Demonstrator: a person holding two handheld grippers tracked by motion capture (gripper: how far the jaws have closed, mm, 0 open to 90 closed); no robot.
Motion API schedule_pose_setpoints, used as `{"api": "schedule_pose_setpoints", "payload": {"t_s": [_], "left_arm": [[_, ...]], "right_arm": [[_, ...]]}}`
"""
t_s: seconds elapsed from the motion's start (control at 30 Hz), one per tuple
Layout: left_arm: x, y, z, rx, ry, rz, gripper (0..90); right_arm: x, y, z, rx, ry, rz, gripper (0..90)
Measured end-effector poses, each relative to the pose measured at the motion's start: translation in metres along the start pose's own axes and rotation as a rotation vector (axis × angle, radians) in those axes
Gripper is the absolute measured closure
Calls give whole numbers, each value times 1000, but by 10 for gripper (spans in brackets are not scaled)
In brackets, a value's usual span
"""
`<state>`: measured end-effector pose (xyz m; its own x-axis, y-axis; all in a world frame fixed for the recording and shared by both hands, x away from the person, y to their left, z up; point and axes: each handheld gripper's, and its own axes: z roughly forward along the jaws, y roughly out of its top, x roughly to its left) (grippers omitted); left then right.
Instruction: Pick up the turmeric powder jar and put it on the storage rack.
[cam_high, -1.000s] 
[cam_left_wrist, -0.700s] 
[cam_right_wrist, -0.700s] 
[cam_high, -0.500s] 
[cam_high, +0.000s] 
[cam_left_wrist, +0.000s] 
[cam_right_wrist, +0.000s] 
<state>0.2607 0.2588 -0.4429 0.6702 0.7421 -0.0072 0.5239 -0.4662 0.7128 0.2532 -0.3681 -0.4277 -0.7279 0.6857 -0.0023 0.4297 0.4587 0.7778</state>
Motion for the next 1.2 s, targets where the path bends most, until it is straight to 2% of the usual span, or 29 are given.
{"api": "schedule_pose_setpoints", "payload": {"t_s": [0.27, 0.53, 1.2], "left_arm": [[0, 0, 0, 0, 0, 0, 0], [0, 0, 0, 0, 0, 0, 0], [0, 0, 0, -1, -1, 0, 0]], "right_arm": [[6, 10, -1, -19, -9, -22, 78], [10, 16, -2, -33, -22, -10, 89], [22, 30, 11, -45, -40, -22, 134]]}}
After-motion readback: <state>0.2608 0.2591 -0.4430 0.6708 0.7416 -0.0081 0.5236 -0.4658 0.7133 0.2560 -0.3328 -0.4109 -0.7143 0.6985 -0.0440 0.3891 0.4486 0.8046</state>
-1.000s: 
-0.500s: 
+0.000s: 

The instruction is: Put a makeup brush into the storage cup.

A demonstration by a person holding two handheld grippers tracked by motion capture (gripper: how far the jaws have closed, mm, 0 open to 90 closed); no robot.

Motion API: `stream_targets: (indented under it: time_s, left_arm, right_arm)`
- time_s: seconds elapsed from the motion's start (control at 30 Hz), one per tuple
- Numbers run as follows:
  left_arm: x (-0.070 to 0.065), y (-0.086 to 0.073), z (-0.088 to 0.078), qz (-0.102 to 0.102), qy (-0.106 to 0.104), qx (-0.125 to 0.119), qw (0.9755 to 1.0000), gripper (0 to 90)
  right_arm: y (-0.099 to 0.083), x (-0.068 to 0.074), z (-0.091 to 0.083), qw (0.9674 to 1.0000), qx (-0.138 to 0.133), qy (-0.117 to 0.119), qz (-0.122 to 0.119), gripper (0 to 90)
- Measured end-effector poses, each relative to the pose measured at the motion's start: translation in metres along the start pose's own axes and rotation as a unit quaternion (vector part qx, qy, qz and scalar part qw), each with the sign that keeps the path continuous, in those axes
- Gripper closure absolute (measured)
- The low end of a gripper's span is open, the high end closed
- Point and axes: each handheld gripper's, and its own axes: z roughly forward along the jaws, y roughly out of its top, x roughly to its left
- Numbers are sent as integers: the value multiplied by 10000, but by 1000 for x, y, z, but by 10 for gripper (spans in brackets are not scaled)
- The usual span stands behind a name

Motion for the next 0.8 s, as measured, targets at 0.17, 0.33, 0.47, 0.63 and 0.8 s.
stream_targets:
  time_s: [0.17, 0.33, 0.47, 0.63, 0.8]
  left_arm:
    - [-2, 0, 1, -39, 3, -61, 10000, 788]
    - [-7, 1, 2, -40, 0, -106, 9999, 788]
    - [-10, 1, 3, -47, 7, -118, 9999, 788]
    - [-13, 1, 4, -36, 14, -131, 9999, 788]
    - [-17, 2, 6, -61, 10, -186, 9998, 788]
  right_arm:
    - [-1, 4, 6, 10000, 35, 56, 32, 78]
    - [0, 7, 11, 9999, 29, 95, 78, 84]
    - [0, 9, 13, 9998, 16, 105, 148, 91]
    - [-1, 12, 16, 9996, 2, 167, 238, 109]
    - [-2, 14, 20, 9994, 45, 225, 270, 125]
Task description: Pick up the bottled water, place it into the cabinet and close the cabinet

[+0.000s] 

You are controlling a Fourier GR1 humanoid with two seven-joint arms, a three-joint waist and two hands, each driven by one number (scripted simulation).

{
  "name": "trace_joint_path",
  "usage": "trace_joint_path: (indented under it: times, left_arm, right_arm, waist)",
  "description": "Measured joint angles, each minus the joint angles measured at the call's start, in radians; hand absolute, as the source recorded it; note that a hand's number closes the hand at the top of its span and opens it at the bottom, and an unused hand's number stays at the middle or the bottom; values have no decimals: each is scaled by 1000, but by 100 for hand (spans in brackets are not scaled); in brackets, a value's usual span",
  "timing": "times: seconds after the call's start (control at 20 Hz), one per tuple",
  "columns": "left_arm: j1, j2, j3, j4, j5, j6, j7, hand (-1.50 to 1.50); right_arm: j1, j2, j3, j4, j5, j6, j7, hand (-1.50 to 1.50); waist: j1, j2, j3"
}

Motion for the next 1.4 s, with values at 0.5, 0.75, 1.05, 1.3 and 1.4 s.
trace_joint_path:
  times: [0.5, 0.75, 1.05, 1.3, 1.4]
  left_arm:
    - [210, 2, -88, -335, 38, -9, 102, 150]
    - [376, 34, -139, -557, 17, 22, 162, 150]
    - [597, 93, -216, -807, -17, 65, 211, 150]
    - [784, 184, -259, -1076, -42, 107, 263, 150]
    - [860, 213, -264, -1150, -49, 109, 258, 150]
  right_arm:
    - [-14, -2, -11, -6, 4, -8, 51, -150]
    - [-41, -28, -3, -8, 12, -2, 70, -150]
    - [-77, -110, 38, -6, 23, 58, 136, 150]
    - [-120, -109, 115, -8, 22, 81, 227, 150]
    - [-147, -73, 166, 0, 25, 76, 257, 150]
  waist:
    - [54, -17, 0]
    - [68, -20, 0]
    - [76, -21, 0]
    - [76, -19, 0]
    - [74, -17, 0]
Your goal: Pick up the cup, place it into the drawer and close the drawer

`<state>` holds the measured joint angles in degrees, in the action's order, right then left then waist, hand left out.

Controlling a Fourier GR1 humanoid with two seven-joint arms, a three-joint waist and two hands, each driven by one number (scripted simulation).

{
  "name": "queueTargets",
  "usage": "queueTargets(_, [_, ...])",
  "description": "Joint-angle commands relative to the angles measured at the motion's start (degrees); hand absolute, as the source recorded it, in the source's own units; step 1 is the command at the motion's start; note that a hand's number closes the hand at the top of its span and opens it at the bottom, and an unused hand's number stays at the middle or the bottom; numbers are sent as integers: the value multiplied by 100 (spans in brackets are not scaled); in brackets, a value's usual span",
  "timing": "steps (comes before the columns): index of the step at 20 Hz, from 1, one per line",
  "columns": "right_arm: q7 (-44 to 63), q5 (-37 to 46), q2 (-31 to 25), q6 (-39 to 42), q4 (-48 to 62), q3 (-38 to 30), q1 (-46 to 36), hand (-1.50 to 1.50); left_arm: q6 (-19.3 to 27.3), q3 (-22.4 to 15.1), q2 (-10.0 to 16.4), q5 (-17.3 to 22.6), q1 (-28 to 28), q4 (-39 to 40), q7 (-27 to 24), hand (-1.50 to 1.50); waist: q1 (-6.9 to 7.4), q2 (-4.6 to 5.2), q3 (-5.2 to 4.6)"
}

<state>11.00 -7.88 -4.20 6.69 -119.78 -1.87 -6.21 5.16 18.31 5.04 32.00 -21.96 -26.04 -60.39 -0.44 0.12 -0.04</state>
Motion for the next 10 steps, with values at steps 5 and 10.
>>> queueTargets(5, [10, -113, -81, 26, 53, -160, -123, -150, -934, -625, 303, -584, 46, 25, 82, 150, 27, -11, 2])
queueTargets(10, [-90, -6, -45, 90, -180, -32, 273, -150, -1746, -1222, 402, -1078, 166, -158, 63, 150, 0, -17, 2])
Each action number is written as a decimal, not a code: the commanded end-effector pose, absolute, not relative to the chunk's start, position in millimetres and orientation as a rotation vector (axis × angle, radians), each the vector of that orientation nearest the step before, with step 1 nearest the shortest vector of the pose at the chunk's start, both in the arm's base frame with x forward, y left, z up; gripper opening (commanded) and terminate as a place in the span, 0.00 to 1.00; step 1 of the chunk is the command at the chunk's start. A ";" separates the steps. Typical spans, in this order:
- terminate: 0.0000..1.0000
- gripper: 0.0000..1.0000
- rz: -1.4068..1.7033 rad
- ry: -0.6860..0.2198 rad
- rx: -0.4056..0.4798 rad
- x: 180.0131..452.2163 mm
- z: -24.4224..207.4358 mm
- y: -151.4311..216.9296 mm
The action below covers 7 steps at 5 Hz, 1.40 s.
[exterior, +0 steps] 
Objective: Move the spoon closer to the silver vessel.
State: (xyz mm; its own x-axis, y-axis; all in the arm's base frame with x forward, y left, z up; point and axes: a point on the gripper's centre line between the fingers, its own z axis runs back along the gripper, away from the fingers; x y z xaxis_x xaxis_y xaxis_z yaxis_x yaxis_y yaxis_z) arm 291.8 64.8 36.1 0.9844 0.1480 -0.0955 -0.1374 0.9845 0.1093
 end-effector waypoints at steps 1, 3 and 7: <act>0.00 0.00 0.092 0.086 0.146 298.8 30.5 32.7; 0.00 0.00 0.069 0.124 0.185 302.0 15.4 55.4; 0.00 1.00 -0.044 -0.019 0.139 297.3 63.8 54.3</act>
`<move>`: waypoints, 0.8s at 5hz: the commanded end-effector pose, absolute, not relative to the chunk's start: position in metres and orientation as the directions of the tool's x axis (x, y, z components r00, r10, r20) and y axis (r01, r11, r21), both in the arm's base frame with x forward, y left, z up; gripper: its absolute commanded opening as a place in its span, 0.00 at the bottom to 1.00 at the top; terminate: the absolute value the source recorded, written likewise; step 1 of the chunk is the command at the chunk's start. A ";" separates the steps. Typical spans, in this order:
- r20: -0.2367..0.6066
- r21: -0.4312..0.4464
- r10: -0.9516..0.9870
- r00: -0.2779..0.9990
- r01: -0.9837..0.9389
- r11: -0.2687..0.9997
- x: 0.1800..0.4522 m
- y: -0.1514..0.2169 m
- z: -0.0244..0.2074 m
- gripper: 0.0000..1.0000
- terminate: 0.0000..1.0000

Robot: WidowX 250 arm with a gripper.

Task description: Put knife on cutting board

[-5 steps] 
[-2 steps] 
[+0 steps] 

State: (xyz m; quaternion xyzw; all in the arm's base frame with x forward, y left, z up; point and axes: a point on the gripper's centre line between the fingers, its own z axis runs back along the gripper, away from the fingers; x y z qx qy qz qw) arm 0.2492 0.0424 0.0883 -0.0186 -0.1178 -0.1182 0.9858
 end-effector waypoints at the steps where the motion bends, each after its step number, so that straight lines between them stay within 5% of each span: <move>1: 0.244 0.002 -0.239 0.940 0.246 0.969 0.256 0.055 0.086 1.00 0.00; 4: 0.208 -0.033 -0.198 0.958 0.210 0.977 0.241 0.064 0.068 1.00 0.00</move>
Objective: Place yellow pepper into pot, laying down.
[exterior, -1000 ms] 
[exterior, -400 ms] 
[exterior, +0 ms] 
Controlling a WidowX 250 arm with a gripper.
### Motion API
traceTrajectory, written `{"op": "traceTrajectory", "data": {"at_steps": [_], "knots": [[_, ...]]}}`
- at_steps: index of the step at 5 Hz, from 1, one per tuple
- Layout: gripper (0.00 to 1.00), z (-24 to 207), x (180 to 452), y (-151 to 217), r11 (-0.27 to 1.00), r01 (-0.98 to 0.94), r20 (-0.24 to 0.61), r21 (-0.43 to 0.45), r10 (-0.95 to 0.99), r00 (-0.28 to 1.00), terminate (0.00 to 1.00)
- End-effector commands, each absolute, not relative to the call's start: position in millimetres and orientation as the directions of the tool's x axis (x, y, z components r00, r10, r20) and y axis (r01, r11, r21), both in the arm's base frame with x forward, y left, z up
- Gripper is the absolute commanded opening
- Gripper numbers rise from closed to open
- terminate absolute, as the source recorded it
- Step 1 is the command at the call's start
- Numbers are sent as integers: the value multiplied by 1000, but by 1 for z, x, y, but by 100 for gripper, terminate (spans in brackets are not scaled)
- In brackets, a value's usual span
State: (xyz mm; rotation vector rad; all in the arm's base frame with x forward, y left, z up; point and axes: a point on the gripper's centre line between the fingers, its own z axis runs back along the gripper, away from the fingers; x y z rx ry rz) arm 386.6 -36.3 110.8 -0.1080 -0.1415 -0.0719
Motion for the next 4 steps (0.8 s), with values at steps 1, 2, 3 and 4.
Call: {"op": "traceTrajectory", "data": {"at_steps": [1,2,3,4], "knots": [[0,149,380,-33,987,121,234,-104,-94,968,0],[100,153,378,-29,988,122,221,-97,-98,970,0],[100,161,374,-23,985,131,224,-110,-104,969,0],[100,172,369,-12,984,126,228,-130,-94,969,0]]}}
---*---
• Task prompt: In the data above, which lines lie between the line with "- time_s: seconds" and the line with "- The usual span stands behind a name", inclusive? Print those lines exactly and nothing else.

• Written response:
- time_s: seconds elapsed from the motion's start (control at 30 Hz), one per tuple
- Numbers run as follows:
  left_arm: x (-0.070 to 0.065), y (-0.086 to 0.073), z (-0.088 to 0.078), qz (-0.102 to 0.102), qy (-0.106 to 0.104), qx (-0.125 to 0.119), qw (0.9755 to 1.0000), gripper (0 to 90)
  right_arm: y (-0.099 to 0.083), x (-0.068 to 0.074), z (-0.091 to 0.083), qw (0.9674 to 1.0000), qx (-0.138 to 0.133), qy (-0.117 to 0.119), qz (-0.122 to 0.119), gripper (0 to 90)
- Measured end-effector poses, each relative to the pose measured at the motion's start: translation in metres along the start pose's own axes and rotation as a unit quaternion (vector part qx, qy, qz and scalar part qw), each with the sign that keeps the path continuous, in those axes
- Gripper closure absolute (measured)
- The low end of a gripper's span is open, the high end closed
- Point and axes: each handheld gripper's, and its own axes: z roughly forward along the jaws, y roughly out of its top, x roughly to its left
- Numbers are sent as integers: the value multiplied by 10000, but by 1000 for x, y, z, but by 10 for gripper (spans in brackets are not scaled)
- The usual span stands behind a name

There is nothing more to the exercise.